INSTRUCTIONS TO FOLLOW — Here the job is to return only the lines of the material, exactly, from the first one to the line with "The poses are".

COLLECTED MATERIAL —

------------

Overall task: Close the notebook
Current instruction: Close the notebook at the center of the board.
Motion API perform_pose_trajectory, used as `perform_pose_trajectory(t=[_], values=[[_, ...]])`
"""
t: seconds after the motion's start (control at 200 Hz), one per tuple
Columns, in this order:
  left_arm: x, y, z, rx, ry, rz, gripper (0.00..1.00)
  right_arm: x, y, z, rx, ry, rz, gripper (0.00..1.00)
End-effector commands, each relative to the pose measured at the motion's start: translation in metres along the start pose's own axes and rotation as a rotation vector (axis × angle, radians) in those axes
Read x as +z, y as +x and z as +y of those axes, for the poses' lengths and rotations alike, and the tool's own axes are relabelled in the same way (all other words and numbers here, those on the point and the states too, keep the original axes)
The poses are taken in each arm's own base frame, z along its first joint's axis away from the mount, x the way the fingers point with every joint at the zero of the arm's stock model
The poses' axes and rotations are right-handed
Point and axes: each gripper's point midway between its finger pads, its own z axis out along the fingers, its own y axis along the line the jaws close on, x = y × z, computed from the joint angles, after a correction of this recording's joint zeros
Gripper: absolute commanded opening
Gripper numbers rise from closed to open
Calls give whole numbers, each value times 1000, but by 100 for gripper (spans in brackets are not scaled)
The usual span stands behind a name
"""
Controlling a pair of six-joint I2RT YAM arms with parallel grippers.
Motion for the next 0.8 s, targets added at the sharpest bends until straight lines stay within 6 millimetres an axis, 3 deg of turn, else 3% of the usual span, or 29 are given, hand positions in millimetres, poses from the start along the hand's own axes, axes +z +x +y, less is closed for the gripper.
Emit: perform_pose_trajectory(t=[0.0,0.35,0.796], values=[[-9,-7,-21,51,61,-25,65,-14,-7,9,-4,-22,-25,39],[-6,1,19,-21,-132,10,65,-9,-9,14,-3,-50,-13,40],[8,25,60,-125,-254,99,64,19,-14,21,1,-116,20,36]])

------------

REPLY TO THE EXERCISE —
Overall task: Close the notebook
Current instruction: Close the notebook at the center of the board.
Motion API perform_pose_trajectory, used as `perform_pose_trajectory(t=[_], values=[[_, ...]])`
"""
t: seconds after the motion's start (control at 200 Hz), one per tuple
Columns, in this order:
  left_arm: x, y, z, rx, ry, rz, gripper (0.00..1.00)
  right_arm: x, y, z, rx, ry, rz, gripper (0.00..1.00)
End-effector commands, each relative to the pose measured at the motion's start: translation in metres along the start pose's own axes and rotation as a rotation vector (axis × angle, radians) in those axes
Read x as +z, y as +x and z as +y of those axes, for the poses' lengths and rotations alike, and the tool's own axes are relabelled in the same way (all other words and numbers here, those on the point and the states too, keep the original axes)
The poses are taken in each arm's own base frame, z along its first joint's axis away from the mount, x the way the fingers point with every joint at the zero of the arm's stock model

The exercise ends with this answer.